The knowledge of microRNAs is fairly recent, and, today, more than 2000 different microRNAs have been characterized [65, 66]. The microRNAs have important functions in the regulation of the protein-encoding mammal genes, and one single microRNA can regulate the production of many different proteins. We found that the combined supplementation resulted in a highly significant difference in expression in 90 out of 145 microRNAs and with up to a fourfold change, when comparing those to placebo . Among these, several microRNAs were related to CV disease, myocardial repair and myocardial function. Substantial changes in microRNA expression observed may act to modulate the synthesis not only of the selenoproteins, but possibly also of other proteins.
Heart failure is characterized by increased wall tension that leads to increased synthesis of the natriuretic peptide BNP and its N-terminal fragment of proBNP (NT-proBNP). The most important effect of the release of BNP is increased diuresis, and vascular dilatation. However, besides heart failure, increased age is also associated with increased synthesis of the peptide.

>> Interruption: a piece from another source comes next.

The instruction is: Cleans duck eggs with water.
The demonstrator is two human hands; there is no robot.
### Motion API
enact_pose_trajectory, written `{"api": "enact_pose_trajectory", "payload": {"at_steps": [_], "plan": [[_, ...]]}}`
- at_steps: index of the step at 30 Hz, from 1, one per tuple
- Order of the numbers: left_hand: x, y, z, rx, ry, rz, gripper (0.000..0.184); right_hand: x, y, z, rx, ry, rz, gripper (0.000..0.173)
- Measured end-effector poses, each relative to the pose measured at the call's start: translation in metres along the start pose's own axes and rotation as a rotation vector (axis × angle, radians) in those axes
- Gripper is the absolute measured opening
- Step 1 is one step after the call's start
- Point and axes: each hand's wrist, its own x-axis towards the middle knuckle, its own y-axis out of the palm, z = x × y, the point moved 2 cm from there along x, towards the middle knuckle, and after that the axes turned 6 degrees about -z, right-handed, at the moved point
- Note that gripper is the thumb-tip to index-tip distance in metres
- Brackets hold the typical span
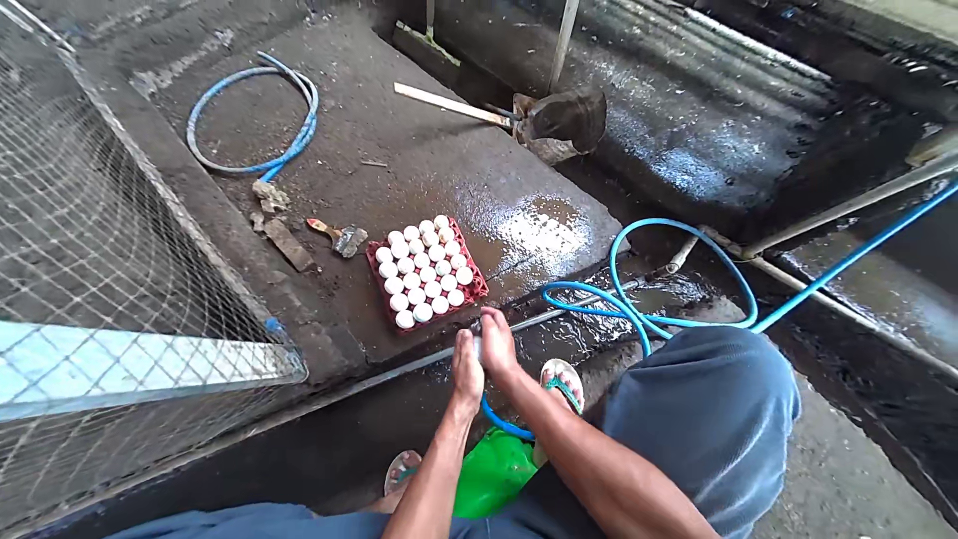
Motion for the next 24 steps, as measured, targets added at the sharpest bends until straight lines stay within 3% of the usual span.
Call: {"api": "enact_pose_trajectory", "payload": {"at_steps": [3, 7, 9, 12, 15, 17, 21, 24], "plan": [[0.000, -0.003, 0.003, -0.072, 0.007, 0.039, 0.048, -0.011, 0.001, -0.007, -0.007, -0.117, 0.005, 0.044], [0.003, -0.003, 0.006, -0.252, -0.127, 0.141, 0.055, 0.027, -0.004, -0.012, 0.144, 0.212, -0.010, 0.040], [0.003, -0.004, 0.004, -0.257, -0.187, 0.147, 0.046, 0.027, -0.006, -0.014, 0.214, 0.218, -0.080, 0.039], [0.012, -0.007, 0.005, -0.165, -0.162, 0.022, 0.029, 0.000, -0.004, -0.005, 0.158, 0.011, -0.076, 0.043], [0.011, -0.008, 0.004, -0.114, -0.049, 0.017, 0.040, -0.030, 0.003, -0.006, -0.007, -0.323, 0.050, 0.051], [0.012, -0.010, 0.007, -0.114, -0.035, 0.079, 0.045, -0.028, 0.004, -0.011, -0.064, -0.380, 0.049, 0.052], [0.003, -0.005, -0.007, -0.087, -0.092, 0.141, 0.061, -0.011, -0.004, -0.007, -0.149, -0.243, 0.013, 0.050], [0.006, 0.001, 0.005, 0.043, -0.044, 0.019, 0.075, 0.002, -0.006, -0.008, -0.087, 0.033, 0.033, 0.047]]}}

Supplementation with selenium and CoQ10 resulted in a decreased NT-proBNP concentration, when compared with the placebo group, indicating reduced myocardial wall tension . The decrease in NT-proBNP is also in accord with a significantly improved systolic cardiac function in the active treatment group as measured by change in ejection fraction (EF) as seen in echocardiography .
Cardiovascular mortality and quality of life
The intervention resulted in a significantly reduced CV mortality (5.9% in the active supplementation group versus 12.6% in the placebo group; p = 0.015), by applying a follow-up time of five years, and a corresponding CV mortality risk reduction in those supplemented with selenium and coenzyme Q10, was found.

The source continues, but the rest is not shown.